I expect that US hedge fund investors will soon begin to focus more attention on hedge fund governance. Hedge fund structures now comprise, on average, 10-20% of institutional portfolio holdings. Hedge funds often hold some of the portfolio’s riskiest assets. Despite these facts, hedge fund governance is only now entering into the mainstream consciousness of US institutional investors.
A very informative report was released earlier this year by Jonathan Morgan at Sound Fund Advisors LLC. The title of the free report is “Fund Governance Redux: 2012 Industry Data, Hot Topics & Recommended Best Practices”. I highly recommend this report to all institutional hedge fund investors.

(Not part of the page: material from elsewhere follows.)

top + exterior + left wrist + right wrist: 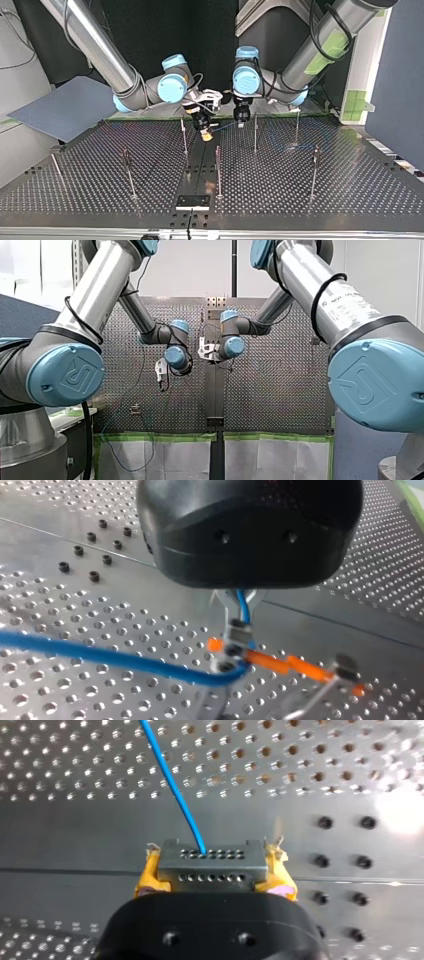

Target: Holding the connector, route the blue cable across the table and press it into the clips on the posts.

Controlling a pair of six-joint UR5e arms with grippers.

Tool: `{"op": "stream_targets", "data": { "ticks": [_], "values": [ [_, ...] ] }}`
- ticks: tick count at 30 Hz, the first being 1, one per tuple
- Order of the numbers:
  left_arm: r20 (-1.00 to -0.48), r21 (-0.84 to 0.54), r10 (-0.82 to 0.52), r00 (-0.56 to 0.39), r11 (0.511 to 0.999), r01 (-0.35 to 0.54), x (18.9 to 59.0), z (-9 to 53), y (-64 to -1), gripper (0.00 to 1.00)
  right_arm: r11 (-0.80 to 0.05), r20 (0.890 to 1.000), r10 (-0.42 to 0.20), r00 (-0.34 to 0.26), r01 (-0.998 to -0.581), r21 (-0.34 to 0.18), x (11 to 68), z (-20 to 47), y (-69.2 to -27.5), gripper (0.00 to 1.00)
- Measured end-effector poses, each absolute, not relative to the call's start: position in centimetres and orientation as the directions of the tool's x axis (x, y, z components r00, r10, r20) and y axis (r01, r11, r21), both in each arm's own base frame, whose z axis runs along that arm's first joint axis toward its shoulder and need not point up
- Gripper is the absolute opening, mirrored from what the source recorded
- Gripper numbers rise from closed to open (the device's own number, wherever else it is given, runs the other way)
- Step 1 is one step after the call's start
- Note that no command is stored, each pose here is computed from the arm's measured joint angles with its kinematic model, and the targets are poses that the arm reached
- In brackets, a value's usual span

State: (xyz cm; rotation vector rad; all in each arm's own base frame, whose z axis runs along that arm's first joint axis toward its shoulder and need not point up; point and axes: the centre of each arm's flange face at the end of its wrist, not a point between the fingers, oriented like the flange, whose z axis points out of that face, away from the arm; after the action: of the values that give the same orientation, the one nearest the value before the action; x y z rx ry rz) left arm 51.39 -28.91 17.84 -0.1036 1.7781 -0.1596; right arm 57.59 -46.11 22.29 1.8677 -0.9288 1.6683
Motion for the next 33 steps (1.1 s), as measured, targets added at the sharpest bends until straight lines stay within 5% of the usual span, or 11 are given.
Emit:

US tax-exempt investors (such as public pension funds) generally invest in the offshore version of a particular hedge fund. They do this to avoid unrelated business taxable income and to make sure their hedge fund returns aren’t subject to a tax bite. It might be argued, then, that institutional investors need not care too much about the governance of onshore hedge fund vehicles.
Jonathan Morgan at Sound Fund Advisors looks at this differently. He said to me in a recent conversation, “We would expect to see governance that wraps around the entire structure. So, regardless of whether the actual investment is through an offshore or onshore vehicle, an institutional investor should insist on good governance for the entire master/feeder structure.” He further stated that having one type of governance regime for the offshore fund and another for the onshore fund could create a governance culture for the hedge fund advisor that’s “not healthy” for any of the investors.
Here are some observations and excerpts from the report that I thought were particularly revealing:
- In theory, an investor in an onshore US fund should enjoy the same level of oversight and protection that is afforded offshore investors. But the more typical reality is that US-domiciled limited partnerships have no meaningful fund governance of any kind (p.11 of the report).
- It would be a significant step forward if US limited partnerships put in place governance structures (e.g. Governance Committees or Directors at the General Partner level) that provided meaningful oversight and protection for investors (p.12 of the report).
- Many hedge funds have moved towards the preferred model of placing control in the hands of external directors. Specifically, 72% of UK and Commonwealth countries (e.g., Canada, Australia, New Zealand) have control in the hands of external directors while only 44% of US funds do (p. 4-5 of the report).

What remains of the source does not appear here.